El día pasó con prisa, Mica almorzó con su madre sin compartir uno solo de sus pensamientos. Cuando terminó, agradeció y se dispuso a salir del comedor.

—Me dijeron que te vieron merodeando cerca de la vieja biblioteca.

Mica se detuvo.

—Sabes lo mucho que me gustan los libros —respondió sin problema.

—Puedes ir, solo si prometes que harás lo que te he pedido —concedió Zaria. Tenía que encontrar una manera de convencer a su hija de dejar los malditos inhibidores por el bien de las dos.

Podía exigirlo, ir a su habitación y buscarlas por su cuenta, pero era consciente de que había muchos ojos sobre ella. Y si algo deseaba cuidar con garras y colmillos, era su imagen ante la manada. Deseaba que la aceptaran sin chistar.

—¿Hablas en serio? —preguntó. No quería fiarse de su madre, pero sí necesitaba una sola oportunidad para volver a la mazmorra. Tenía la seguridad de que Zarina desconocía lo que Aziel escondía allí abajo.

—Por supuesto, Mica. No he sido una buena madre y tampoco lo seré en el futuro, pero puedo hacer un pequeño paréntesis.

Mica asintió.

—Entonces, considéralo un trato hecho —respondió.

Mica se obligó a controlar la emoción que nacía en su interior. Aunque si su madre se daba cuenta, no tendría la menor idea de las razones.

Esa misma tarde, Mica fue a la vieja biblioteca. Era un hecho que los lobos de plata no sabían apreciar un buen libro. Todos estaban en el olvido, llenos de polvo, aunque no era eso lo que realmente le interesaba.
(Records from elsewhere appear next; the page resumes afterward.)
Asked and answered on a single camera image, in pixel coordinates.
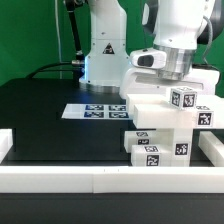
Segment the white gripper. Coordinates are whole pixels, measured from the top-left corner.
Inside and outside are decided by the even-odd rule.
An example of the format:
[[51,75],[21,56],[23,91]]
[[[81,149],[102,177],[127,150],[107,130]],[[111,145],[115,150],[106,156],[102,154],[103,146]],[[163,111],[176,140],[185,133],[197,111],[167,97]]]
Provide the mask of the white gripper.
[[128,94],[165,95],[171,87],[188,86],[200,94],[214,95],[220,72],[214,68],[196,66],[180,80],[164,79],[155,70],[131,66],[125,73],[120,85],[119,95],[126,99]]

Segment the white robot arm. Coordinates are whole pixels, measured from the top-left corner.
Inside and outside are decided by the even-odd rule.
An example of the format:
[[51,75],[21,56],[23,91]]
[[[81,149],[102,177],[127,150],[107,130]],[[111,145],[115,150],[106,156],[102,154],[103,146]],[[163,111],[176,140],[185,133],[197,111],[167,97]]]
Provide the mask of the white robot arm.
[[200,42],[211,44],[224,26],[222,0],[148,0],[142,26],[154,37],[151,48],[126,52],[127,15],[118,0],[88,0],[91,50],[85,57],[82,87],[96,91],[163,94],[171,86],[189,86],[213,94],[220,73],[195,68]]

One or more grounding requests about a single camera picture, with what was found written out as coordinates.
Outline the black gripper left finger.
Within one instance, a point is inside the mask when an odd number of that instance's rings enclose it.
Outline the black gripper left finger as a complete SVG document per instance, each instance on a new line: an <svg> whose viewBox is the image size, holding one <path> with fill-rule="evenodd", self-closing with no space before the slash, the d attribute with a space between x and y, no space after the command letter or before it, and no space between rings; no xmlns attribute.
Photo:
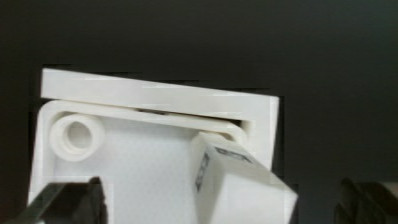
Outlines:
<svg viewBox="0 0 398 224"><path fill-rule="evenodd" d="M17 216L17 224L108 224L101 179L49 183Z"/></svg>

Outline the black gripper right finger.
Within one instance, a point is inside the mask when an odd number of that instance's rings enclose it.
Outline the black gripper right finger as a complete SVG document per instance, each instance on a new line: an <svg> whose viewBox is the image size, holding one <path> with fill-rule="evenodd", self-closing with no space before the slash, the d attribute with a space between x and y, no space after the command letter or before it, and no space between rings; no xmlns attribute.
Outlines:
<svg viewBox="0 0 398 224"><path fill-rule="evenodd" d="M341 180L333 224L398 224L398 182Z"/></svg>
Echó un vistazo hacia las ventanas, una vez que estuvo segura de que nadie la veía, se dirigió al pasillo secreto que la llevó de nuevo ante Atlas.

Esta vez, él la esperaba.

Las aletas de la nariz de Mica se hincharon al recoger el aroma de Atlas. Sus feromonas estaban por donde quiera. Su piel picó con una extraña necesidad, sus ojos estaban fijos en los amarillos de él.

—Volviste —dijo él con voz ronca y profunda.

—Sí —respondió, caminando hacia él, ignorando totalmente lo peligroso que podía resultar ponerse a su alcance. Aunque estaba encadenado, su instinto le gritaba para que no se confiara.

—¿Tienes sed? —preguntó Mica cuando el silencio fue ensordecedor.

Atlas cerró los ojos y los abrió.

Mica sacó un trozo de jamón que había escondido entre sus ropas. Desdobló con cuidado el empaque y lo dejó sobre una mesa cercana. Se acercó a la jarra de agua y lo olfateó.

—Está limpia, aseguró llenando el vaso —con más valentía de que la sentía, se acercó y le dio de beber.

Atlas podía escuchar claramente el corazón de Mica. Zumbaba como un tambor, y su olor, era una mezcla de menta y lavanda, oculto por ese aroma picante del miedo. Tenía muchas razones para temerle. Si llegaba a liberarse, iba a destruir a la manada completa.